Extremely confident: 38%
Very confident: 30%
Somewhat confident: 22%
Not too confident: 8%
Not at all confident: 1%
Nearly one in ten Americans either don’t understand what “genetic code” means, or are not confident about the existence of DNA. And another 22% have their doubts. Only 38% answered “extremely confident,” which, frankly, is the only acceptable answer.
This has huge implications for pro-life education. “Life begins at conception” is meaningless if people don’t accept that a “genetic code that helps determine who we are” is also present at conception. Without DNA, all you have is generic life, a clump of cells that might become an individual some day. DNA is what stays constant throughout our lives, from fertilization, giving us unique identities.
And that’s just abortion. What about other life issues? How do DNA doubters perceive people who have been released from death row due to exonerating DNA evidence?
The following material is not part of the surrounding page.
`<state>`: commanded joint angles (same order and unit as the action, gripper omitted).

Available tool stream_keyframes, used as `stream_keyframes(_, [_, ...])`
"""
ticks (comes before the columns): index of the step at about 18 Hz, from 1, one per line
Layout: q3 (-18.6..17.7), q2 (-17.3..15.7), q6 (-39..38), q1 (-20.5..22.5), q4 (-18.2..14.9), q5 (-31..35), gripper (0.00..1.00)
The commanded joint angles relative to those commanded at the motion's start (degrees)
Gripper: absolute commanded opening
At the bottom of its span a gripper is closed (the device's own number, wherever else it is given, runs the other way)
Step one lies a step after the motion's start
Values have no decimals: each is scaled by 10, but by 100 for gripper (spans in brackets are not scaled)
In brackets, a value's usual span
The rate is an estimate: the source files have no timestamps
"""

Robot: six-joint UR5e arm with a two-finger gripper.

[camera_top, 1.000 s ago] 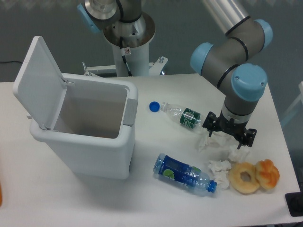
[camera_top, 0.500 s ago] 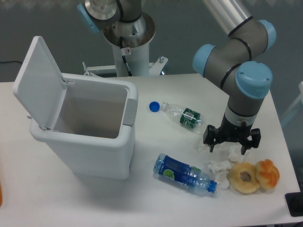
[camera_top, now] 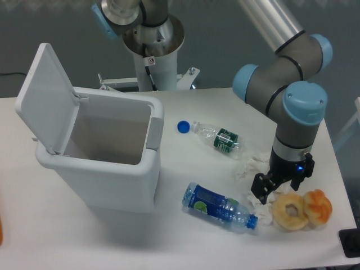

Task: Pick up the plastic bottle
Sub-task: 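Move the gripper over to the blue-label bottle's cap end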

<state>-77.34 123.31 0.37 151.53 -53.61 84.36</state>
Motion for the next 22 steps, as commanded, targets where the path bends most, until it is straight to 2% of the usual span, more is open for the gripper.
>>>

Do they understand the basics of adult versus embryonic stem cell research?
I usually try to end blog posts on a high note, but there’s not much of a silver lining here. Yippie, about two-thirds of Americans got it right. It should be 100%.
I wonder what the response would be if the question was: "Inside our cells, there is a complex genetic code that helps determine WHAT we are."? Because you could take the question as referring to nature versus nurture, i.e. who we are being determined by our upbringing and environment rather than our genetics. Because it said 'helps determine', I would probably still answer 'extremely confident' – but I can understand why someone might not.
Whenever I see crazy polls like this I wonder if a large percentage of respondents are just trolling the pollster. It's a faint hope, but I can't help but wonder.